Mathematics is recognized as the ticket to science and engineering. Modern schooling emphasizes this by requiring some kind of literacy in mathematics for all academic disciplines. And yet, many students do not appear to be enticed by what mathematics offers to them. They find mathematics incomprehensible and meaningless to their lives. This conflict between the values of mathematics and the students' alienation from it has been the concern of mathematics educators in the U.S. and elsewhere. Much of the current emphasis has focused on accessible classroom pedagogies as well as improving early mathematical preparation, with attention to U.S.-born, underserved minorities and women in the U.S. classroom. This study broadens the scope in two ways. First, it explores the mathematics classroom experiences of 8 African-born subjects in African classrooms and U.S. classrooms. Second, it explores the domain knowledge of modern mathematics as it is presented both in African classrooms and the U.S. classroom.

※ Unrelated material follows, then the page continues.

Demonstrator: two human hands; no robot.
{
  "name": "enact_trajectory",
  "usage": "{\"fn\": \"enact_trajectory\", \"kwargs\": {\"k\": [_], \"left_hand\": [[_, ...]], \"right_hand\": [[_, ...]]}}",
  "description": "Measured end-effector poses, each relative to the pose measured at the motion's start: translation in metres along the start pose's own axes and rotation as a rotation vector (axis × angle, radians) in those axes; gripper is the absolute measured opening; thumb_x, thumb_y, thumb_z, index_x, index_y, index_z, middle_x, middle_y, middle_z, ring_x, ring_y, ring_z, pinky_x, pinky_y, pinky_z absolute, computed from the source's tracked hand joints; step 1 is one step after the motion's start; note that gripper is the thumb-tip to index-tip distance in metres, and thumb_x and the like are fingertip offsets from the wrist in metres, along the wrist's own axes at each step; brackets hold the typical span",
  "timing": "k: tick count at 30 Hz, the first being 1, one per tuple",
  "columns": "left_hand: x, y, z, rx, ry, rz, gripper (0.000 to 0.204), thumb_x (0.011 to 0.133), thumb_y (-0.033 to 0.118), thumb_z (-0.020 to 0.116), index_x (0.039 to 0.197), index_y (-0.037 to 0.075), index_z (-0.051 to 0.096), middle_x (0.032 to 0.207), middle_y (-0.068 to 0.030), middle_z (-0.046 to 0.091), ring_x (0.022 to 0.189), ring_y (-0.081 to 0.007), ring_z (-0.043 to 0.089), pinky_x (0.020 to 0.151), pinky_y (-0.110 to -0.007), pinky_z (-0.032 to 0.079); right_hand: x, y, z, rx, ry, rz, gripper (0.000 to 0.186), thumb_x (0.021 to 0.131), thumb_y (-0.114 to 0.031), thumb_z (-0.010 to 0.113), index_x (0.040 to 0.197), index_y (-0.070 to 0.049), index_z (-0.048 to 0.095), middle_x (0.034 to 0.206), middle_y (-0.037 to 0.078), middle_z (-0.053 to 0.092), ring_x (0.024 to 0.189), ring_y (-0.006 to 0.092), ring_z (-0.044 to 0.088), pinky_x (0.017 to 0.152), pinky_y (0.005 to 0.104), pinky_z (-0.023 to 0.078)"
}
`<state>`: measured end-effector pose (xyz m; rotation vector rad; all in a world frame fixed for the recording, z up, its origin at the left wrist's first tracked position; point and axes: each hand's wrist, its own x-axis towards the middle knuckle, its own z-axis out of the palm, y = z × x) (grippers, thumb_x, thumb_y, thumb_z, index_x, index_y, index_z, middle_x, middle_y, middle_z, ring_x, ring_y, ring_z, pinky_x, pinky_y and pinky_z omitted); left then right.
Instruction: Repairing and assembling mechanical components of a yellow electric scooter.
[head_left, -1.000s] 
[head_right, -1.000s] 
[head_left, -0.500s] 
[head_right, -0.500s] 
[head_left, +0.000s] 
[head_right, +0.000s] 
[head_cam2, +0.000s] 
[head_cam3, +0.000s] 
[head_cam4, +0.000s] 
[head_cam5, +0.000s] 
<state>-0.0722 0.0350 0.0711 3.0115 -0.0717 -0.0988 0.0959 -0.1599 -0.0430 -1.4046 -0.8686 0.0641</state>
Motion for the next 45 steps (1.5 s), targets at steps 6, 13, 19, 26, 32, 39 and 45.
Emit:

The study finds that African students experience modern mathematics in African classrooms very similarly to the mathematics they encounter in the U.S. It finds that African mathematics education in elite schools is conducted in the post-colonial language using post-colonial text. It finds that despite the dramatically more accessible teaching that African students experience in the U.S. classrooms, their distaste and alienation towards mathematics remains unchanged. The data are interesting in themselves. Even more important to me is the insight to offer the domain knowledge as distinct, but related to classroom pedagogy. I draw upon literature of ethnomathematics and of everyday mathematics to offer a critique of the unexamined domain knowledge of mathematics that continues in U.S. classrooms as well as westernized classrooms in other parts of the world. The study concludes with a pedagogical proposal that bridges the schooling of mathematics with multi-cultural knowledge, critical knowledge, and community knowledge.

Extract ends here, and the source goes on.